Well, Christmas Time is here again - its been a fun three months that we've been open here, and we're looking foward to a full year of cool gear and even cooler music. We're still stocking up - vintage tube combos, pedals, and guitars, from freaks and oddballs to true classics. We're also working on carrying a few newer lines that fit in alongside our old favorites - check back soon for some big announcements. Everybody have a happy holiday season!

Saturday, December 18, 2010

Resophonics and exotica

Here's another one we're trying to research. It's an old resonator guitar - and that's all we know. Just how old and what brand are a mystery - can't really even say when the metal body got painted black. If we can figure out what its worth the owner wants to see about putting it in the shop on consignment. It is worth mentioning that this one seems to be set up for regular, Spanish-style playing and not just lap slide stuff.
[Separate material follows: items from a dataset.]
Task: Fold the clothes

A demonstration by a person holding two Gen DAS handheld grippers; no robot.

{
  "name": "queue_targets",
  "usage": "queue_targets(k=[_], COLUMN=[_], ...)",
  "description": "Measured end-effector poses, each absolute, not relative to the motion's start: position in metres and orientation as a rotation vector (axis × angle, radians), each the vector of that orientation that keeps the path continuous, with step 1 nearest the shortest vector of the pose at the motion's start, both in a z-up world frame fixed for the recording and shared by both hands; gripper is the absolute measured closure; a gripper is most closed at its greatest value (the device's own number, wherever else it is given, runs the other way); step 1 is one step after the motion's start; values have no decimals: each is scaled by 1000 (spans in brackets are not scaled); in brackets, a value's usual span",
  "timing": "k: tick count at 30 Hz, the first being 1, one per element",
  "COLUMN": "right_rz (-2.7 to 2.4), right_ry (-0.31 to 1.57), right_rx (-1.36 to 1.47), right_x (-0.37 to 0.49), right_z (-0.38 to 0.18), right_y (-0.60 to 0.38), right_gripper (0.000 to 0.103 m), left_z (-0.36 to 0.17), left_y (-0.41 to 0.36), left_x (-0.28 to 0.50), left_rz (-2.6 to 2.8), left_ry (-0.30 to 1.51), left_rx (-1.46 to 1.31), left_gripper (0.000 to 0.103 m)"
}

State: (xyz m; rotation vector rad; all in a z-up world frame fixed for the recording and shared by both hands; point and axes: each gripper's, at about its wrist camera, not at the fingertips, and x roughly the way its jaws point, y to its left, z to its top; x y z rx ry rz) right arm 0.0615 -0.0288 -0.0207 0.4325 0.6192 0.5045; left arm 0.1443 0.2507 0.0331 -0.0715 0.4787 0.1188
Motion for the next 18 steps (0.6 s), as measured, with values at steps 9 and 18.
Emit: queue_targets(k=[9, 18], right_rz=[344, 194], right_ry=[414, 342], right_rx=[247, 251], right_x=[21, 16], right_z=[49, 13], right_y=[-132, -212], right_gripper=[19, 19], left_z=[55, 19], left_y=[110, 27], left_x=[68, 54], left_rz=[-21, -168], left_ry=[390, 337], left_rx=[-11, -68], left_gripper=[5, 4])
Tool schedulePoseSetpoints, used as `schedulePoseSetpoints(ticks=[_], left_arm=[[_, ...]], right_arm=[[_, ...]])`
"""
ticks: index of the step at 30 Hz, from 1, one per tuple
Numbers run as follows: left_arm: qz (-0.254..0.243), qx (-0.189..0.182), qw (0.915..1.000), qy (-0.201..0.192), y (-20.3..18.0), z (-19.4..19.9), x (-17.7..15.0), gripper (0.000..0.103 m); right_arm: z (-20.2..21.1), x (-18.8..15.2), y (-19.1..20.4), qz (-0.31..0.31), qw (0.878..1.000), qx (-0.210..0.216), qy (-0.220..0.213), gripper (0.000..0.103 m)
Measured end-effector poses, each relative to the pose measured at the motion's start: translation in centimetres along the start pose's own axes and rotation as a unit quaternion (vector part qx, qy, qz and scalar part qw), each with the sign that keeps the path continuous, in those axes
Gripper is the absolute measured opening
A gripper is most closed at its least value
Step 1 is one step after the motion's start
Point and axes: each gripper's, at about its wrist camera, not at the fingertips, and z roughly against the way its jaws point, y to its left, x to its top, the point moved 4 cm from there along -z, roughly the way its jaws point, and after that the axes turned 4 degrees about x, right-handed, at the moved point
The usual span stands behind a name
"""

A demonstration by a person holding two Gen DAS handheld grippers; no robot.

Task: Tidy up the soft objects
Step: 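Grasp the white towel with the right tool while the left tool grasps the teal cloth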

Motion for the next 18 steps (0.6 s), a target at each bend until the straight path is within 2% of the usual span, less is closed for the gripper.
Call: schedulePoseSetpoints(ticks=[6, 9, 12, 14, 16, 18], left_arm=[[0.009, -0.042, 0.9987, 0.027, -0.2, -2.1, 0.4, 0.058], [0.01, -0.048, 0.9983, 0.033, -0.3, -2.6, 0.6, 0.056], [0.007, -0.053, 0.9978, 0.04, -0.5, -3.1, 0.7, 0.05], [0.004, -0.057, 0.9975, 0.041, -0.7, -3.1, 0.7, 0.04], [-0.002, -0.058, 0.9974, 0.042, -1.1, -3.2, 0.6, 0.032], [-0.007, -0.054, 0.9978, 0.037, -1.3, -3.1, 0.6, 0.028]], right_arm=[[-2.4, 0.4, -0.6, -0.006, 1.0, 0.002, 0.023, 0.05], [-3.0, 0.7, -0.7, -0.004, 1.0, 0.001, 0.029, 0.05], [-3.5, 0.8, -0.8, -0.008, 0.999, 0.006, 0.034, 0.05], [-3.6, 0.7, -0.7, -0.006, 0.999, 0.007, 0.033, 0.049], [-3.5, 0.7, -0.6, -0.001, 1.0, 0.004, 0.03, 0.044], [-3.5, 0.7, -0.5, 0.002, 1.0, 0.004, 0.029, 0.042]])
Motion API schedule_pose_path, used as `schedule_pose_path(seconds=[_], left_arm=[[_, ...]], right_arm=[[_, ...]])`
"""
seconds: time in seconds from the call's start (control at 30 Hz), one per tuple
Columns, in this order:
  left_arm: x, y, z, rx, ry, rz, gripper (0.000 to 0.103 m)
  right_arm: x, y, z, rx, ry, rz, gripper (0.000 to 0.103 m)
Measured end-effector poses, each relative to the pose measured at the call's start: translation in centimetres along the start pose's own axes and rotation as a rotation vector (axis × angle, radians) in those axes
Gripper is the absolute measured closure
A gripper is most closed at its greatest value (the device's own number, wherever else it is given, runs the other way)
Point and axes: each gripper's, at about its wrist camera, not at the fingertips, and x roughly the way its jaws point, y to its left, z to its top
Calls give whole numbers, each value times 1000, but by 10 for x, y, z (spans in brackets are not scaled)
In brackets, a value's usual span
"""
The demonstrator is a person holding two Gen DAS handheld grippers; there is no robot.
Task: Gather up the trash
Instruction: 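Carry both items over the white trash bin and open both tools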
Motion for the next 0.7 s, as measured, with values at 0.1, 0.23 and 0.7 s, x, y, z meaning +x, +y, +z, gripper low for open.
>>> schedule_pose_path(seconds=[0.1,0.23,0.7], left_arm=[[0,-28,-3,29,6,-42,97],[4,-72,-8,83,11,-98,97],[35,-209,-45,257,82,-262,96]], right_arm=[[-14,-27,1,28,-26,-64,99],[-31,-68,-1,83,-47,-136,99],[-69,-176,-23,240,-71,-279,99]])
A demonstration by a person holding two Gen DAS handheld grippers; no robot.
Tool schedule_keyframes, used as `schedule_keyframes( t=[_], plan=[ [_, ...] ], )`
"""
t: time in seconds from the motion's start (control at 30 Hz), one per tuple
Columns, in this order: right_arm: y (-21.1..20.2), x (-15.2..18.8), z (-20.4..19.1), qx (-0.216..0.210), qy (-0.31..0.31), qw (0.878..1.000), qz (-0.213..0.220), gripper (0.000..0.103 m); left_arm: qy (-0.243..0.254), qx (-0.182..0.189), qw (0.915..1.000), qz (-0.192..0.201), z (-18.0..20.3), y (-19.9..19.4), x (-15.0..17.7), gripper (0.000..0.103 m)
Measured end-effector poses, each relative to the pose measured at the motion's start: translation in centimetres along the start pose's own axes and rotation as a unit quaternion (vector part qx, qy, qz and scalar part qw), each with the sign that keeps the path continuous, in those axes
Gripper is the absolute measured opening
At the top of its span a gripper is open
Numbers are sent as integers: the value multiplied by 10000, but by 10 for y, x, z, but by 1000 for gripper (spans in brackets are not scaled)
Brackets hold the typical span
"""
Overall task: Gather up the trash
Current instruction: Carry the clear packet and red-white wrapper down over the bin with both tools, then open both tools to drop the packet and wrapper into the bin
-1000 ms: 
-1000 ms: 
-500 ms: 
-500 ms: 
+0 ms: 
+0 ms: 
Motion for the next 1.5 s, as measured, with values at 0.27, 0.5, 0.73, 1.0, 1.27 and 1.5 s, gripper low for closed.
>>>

Also, whoever tried playing it last strung it up with nylons!

There's no name on the headstock, just a serial number on the very top - 896. Or, um, 968. Gee, does anybody out there have any special tricks for dating and identifying old resonator guitars? We were thinking of dis-assembling the cone and looking under the pan, but any advice is welcome. We're going to have to spruce this one up a bit (fresh strings, set-up, etc.) before it goes on consignment, anyway.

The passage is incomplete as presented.